## Exercise brief
Stop after the line containing "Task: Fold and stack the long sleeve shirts": print each line exactly from the first line of the listing up to that point.

---

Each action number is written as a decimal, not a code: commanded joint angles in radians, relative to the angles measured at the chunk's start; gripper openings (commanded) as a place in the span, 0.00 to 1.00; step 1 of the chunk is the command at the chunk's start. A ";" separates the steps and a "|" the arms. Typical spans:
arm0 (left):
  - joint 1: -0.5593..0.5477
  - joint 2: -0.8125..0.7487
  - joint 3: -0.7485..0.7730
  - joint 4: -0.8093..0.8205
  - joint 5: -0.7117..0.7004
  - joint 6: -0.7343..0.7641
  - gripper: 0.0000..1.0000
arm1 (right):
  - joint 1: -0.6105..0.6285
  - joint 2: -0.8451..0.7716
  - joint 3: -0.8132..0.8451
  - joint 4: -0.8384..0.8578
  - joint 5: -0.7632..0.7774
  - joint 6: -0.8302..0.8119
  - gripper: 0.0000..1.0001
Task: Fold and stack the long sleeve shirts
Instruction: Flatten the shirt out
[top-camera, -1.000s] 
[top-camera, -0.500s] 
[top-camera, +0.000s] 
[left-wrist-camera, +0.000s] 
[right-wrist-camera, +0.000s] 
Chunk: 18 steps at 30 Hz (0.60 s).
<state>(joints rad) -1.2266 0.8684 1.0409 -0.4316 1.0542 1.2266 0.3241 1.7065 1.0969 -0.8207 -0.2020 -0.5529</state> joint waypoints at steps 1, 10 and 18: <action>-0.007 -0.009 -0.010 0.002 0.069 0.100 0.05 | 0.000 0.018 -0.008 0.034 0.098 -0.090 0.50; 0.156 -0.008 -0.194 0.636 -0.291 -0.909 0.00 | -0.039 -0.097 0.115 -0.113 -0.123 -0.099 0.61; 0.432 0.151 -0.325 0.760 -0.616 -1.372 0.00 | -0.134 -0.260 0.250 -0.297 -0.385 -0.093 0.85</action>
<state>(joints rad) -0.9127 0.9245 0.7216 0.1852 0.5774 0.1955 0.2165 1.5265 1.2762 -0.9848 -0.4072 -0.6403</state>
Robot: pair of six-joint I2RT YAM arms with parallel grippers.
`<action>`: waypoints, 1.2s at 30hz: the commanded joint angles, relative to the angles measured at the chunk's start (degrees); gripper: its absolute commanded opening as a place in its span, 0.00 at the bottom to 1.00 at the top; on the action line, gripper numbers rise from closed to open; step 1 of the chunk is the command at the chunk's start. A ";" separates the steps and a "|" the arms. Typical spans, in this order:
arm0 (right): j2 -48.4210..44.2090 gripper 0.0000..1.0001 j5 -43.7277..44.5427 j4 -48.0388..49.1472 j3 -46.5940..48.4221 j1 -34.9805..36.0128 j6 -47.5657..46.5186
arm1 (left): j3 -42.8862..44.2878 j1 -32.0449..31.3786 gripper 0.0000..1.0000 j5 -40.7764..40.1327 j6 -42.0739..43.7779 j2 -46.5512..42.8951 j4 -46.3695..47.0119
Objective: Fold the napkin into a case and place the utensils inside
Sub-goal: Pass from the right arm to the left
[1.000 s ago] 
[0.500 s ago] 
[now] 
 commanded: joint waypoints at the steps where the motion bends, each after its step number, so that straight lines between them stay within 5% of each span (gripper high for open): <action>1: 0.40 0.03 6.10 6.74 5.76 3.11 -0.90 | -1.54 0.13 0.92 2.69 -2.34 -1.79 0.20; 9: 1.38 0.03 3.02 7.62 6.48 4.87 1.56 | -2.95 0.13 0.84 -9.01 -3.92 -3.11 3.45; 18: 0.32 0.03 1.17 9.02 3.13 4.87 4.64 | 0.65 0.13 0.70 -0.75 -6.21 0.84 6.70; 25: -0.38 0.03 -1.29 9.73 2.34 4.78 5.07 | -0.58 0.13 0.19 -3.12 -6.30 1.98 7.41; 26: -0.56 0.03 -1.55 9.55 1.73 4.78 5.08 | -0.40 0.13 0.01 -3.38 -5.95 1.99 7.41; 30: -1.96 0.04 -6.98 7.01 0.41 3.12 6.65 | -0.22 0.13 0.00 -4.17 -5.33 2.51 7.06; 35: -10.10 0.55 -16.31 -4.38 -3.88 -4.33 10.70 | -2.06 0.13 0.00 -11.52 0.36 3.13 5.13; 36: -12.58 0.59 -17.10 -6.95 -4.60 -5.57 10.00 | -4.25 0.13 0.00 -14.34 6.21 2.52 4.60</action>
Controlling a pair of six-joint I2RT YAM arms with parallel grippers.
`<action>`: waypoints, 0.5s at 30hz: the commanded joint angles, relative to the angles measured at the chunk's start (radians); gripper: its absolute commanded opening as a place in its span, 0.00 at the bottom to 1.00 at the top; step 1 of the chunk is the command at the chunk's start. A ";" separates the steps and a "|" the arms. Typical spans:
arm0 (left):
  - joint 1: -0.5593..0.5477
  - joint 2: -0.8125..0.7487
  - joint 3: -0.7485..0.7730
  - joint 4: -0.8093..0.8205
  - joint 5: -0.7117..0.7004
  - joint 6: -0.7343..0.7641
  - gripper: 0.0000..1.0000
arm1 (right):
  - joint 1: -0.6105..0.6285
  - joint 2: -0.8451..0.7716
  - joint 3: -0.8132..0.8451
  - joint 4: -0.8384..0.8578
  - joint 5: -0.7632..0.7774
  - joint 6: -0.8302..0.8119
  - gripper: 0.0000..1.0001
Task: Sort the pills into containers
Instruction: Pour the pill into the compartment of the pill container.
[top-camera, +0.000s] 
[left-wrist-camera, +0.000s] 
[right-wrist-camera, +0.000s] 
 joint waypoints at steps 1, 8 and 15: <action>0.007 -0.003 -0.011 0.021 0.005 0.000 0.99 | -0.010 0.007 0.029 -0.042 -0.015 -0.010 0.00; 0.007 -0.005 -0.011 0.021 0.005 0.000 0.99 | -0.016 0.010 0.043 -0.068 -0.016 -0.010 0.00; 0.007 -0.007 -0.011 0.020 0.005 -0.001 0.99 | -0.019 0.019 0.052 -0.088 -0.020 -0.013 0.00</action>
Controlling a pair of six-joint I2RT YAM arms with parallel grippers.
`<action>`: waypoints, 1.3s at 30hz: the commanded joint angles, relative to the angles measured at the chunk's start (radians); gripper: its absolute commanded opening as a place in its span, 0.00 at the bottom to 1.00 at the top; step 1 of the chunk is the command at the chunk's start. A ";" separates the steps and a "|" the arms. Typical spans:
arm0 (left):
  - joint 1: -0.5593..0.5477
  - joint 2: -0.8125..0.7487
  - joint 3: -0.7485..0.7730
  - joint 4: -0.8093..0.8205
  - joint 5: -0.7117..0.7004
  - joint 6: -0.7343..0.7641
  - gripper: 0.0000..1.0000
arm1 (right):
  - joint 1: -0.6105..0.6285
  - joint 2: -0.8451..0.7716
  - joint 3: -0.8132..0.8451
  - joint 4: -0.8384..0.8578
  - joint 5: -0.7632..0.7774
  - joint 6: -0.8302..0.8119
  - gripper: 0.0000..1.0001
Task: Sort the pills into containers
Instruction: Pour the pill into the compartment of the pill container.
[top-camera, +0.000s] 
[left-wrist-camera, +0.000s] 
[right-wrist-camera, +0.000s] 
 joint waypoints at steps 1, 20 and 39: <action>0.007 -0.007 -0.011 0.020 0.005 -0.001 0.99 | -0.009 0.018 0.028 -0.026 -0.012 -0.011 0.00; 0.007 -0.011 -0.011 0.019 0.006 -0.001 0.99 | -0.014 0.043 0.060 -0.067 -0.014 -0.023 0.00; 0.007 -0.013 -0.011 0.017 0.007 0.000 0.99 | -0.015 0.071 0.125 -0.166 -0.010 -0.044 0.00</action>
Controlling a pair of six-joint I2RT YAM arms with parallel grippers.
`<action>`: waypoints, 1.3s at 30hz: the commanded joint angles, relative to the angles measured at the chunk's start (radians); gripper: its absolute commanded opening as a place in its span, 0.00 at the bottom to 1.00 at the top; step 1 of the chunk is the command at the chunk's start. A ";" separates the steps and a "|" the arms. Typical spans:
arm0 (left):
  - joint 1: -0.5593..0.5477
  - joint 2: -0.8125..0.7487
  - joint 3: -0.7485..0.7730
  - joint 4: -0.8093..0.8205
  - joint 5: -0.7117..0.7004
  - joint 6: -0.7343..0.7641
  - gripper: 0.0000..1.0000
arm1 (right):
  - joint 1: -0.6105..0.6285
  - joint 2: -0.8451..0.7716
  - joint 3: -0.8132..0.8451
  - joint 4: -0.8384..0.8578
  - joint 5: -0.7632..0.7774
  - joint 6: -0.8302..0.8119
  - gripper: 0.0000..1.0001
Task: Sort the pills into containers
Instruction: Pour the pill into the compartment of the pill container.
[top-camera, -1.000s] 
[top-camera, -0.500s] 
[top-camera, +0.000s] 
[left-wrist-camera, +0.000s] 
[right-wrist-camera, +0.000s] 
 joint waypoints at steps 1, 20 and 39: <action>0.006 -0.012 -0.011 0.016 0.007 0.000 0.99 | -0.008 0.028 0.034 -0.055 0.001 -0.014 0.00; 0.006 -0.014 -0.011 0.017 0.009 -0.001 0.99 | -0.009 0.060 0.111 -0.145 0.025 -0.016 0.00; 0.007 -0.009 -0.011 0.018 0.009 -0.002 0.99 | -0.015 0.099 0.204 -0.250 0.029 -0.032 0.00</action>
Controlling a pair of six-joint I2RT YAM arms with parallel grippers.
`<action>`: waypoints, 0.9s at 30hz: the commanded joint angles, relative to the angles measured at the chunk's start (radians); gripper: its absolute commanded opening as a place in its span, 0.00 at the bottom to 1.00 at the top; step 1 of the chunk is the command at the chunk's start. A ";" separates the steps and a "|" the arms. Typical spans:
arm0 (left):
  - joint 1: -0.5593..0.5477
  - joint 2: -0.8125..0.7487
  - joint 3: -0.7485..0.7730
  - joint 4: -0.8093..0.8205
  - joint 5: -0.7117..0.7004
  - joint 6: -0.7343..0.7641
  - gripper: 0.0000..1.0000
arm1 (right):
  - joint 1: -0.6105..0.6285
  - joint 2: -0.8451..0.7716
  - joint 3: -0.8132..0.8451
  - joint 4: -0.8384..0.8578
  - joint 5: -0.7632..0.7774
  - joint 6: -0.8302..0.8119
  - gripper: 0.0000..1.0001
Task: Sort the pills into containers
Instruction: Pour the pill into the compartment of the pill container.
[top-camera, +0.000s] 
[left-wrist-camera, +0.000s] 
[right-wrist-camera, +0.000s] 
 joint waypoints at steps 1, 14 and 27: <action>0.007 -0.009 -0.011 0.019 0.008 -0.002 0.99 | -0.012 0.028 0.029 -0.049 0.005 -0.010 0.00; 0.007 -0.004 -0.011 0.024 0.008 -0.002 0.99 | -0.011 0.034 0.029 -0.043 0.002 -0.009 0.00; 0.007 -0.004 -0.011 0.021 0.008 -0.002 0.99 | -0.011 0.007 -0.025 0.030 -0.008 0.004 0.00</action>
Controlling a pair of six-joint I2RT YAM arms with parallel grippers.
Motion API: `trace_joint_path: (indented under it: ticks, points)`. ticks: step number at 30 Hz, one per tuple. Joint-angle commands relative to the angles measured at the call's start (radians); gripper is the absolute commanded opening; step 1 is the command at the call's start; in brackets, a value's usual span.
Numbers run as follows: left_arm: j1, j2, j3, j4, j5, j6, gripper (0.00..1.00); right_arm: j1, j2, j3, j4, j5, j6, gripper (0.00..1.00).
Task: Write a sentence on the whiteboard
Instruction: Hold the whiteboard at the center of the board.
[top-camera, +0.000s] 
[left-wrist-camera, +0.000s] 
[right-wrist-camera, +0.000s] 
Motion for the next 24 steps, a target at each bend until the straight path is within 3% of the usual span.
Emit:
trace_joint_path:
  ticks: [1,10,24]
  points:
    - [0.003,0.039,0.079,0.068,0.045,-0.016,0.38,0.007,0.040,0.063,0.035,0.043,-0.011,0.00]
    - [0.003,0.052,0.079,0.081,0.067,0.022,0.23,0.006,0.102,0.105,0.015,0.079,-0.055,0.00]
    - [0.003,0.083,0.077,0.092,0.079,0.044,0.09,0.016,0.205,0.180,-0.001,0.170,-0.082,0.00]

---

## Final answer
Each action number is written as a decimal, not a code: commanded joint angles in radians, relative to the angles measured at the chunk's start; gripper openings (commanded) as a place in the span, 0.00 to 1.00; step 1 of the chunk is the command at the chunk's start. A ";" separates the steps and a "|" the arms. Typical spans:
arm0 (left):
  - joint 1: -0.5593..0.5477
  - joint 2: -0.8125..0.7487
  - joint 3: -0.7485..0.7730
  - joint 4: -0.8093..0.8205
  - joint 5: -0.7117..0.7004
  - joint 6: -0.7343..0.7641
  - gripper: 0.0000..1.0000
arm1 (right):
  - joint 1: -0.6105..0.6285
  - joint 2: -0.8451..0.7716
  - joint 3: -0.8132..0.8451
  - joint 4: -0.8384..0.8578
  - joint 5: -0.7632..0.7774
  - joint 6: -0.8302..0.8119
  - gripper: 0.0000..1.0001
Task: Fold and stack the long sleeve shirts

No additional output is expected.